- YOUR TASK
Until you reach the line containing "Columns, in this", reproduce each line of the listing exactly, please, and include that line as well.

_ _ _ _

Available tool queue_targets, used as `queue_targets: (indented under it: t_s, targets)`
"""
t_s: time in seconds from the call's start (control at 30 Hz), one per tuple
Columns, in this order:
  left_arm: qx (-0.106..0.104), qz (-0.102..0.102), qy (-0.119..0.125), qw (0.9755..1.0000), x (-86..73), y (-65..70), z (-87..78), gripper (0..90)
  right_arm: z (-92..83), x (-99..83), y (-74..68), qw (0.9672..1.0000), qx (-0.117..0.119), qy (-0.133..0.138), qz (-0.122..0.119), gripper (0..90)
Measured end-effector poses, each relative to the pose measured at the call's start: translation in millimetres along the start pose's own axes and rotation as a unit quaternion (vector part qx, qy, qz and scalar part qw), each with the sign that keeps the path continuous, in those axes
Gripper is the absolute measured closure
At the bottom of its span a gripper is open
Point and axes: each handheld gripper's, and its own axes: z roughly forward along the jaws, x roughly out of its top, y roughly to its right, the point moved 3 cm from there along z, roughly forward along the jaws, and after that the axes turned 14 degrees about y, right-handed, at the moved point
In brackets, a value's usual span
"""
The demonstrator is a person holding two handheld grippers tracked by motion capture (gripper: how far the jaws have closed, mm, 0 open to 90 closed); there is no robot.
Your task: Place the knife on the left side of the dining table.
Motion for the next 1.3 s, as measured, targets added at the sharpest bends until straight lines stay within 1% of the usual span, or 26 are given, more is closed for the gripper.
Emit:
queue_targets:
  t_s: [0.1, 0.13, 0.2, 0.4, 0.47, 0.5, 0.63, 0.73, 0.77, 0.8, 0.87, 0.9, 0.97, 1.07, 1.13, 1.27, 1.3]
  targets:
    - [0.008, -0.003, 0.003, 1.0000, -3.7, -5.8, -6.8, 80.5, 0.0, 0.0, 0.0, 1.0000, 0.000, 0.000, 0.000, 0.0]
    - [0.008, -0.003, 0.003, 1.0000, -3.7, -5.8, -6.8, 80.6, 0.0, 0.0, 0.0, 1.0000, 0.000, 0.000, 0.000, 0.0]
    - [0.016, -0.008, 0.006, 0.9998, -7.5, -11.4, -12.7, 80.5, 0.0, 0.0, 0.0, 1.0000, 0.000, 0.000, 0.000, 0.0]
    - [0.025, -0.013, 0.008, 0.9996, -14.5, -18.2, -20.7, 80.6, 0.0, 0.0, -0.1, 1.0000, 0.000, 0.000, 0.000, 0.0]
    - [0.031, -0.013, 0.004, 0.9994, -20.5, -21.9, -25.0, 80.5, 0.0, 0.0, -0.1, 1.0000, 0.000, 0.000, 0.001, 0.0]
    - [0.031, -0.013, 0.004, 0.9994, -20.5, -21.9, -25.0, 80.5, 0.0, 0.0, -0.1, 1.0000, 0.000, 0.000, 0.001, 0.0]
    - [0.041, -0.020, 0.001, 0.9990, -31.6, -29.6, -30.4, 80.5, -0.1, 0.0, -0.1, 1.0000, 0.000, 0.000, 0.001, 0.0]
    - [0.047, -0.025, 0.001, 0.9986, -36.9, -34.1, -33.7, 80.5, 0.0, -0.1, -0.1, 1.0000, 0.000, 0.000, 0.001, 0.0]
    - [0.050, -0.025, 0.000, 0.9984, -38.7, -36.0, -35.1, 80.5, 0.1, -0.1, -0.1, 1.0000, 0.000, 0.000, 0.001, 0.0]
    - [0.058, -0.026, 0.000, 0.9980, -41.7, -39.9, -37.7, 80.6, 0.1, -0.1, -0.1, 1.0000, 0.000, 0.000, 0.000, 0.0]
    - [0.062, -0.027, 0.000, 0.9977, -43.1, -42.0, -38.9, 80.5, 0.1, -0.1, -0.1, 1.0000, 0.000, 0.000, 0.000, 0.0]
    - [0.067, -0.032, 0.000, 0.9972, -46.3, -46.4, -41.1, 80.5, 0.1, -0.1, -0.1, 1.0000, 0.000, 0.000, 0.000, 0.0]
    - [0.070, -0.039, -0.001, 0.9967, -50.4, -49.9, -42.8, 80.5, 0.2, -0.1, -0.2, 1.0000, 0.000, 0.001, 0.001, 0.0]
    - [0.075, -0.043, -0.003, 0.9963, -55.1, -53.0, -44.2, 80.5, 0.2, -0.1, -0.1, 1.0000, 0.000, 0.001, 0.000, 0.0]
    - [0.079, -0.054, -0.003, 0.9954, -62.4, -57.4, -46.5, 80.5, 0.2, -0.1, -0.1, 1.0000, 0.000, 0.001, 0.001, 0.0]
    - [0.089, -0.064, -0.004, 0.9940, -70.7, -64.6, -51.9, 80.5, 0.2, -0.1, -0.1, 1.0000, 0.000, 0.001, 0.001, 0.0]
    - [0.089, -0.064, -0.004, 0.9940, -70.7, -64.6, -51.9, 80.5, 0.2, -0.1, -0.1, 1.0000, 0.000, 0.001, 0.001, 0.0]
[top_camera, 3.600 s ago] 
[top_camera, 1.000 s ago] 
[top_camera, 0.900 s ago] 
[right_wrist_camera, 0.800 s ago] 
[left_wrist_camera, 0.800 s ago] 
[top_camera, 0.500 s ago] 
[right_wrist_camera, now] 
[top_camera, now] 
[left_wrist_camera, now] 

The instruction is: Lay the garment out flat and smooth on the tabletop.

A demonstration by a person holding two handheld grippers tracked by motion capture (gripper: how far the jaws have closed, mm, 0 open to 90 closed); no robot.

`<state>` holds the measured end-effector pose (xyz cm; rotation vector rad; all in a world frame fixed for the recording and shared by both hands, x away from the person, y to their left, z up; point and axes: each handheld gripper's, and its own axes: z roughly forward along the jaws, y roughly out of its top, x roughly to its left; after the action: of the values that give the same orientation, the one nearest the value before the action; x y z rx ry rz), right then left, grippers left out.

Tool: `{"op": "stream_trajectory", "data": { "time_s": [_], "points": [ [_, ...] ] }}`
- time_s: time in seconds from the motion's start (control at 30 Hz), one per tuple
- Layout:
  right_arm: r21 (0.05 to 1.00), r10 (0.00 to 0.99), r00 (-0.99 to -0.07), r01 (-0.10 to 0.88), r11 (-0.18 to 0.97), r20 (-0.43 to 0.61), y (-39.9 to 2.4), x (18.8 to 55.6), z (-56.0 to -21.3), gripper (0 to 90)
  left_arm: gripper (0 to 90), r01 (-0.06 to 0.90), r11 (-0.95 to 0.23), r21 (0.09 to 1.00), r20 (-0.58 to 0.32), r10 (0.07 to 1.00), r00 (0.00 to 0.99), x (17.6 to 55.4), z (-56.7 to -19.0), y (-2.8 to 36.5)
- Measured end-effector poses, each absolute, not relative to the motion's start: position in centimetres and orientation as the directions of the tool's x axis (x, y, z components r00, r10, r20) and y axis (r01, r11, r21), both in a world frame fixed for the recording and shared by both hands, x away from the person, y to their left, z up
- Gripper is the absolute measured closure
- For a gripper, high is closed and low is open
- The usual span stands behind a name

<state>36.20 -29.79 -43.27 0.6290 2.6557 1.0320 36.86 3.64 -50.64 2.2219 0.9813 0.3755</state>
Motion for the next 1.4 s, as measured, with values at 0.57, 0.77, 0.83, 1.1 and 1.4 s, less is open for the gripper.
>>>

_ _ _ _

- ANSWER BOX
Available tool queue_targets, used as `queue_targets: (indented under it: t_s, targets)`
"""
t_s: time in seconds from the call's start (control at 30 Hz), one per tuple
Columns, in this order:

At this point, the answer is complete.